The need to deliver quality care to more people means the industry needs to find alternative ways to keep quality up and costs down. Emerging in congruence with this new landscape is a technology solution that can even the playing field — telehealth.

Health insurance companies are vowing to further their investments in telehealth, with Cigna recently announcing that it will flesh out its telehealth suite in 2017. In its expansion, the company is adding mental health and substance abuse patients to those eligible for telehealth.

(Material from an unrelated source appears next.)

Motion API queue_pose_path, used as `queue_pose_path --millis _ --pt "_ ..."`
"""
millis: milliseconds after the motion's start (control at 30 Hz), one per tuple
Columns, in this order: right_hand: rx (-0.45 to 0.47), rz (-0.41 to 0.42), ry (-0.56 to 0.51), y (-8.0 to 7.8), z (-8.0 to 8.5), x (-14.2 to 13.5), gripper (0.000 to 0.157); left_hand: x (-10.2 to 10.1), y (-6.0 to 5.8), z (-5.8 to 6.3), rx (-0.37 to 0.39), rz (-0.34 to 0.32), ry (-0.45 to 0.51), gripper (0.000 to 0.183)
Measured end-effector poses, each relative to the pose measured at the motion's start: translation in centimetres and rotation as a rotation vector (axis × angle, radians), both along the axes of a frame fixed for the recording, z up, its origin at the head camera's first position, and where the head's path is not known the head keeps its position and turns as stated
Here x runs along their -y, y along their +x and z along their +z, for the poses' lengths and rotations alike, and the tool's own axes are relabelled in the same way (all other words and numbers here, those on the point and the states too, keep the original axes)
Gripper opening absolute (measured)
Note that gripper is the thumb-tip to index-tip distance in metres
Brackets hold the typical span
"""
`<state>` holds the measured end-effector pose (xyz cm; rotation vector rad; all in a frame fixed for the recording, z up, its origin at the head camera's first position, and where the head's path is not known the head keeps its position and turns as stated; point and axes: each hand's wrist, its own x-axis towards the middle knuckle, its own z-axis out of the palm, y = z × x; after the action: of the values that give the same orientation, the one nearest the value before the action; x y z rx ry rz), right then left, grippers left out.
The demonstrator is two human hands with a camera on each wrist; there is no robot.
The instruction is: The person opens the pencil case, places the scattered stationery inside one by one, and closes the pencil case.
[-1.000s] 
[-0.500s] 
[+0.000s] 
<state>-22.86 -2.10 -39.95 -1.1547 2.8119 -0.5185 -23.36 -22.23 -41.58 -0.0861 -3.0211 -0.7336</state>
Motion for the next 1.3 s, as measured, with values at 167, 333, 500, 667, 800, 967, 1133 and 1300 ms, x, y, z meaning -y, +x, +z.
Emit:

This desired expansion is reflected in the recent “Closing the Telehealth Gap” study from Avizia, makers of the only end-to-end telehealth platform on the market, which asked more than 200 healthcare executives about their their current and future telemedicine plans. But what is propelling this market to grow and make a projected $34 billion by the end of 2020? After meeting the demands of patients and consumers, telehealth’s benefits break down into three core categories: improved care, improved patient experience and cost savings.

 
What's Driving the Use of Telehealth

 

When you think about it though, telehealth growth almost seems inevitable. We’re living in an increasingly connected world, where once difficult tasks are being replaced with stay-at-home solutions. Before, when you’d go holiday shopping, it involved multiple trips through traffic to crowded shops. But now, much of that hassle has been reduced with next-day package delivery from online warehouses. Just the same, there is a growing demand for on-the-go care from both patients and care facilities. Telemedicine enables remote patients to be under the care of top physicians from urban areas, which has a proven benefit when treating patients for emergency stroke treatment, for example.

But like all disruptive industries, telehealth faces challenges. Reimbursement and pay structures are a hurdle despite associated reduced costs. And the “Closing the Telehealth Gap” study found that laws in small states were more likely to raise regulatory issues surrounding telehealth. Many of these states house the rural communities where large medical facilities are a day trip away.

Telehealth can serve as the great democratizer of patient care if embraced by state regulations and through increased adoption by insurance providers. Avizia’s study shines a light on the state of health care and can help illuminate the path clinicians, insurers and politicians need to take to further the benefits of telemedicine.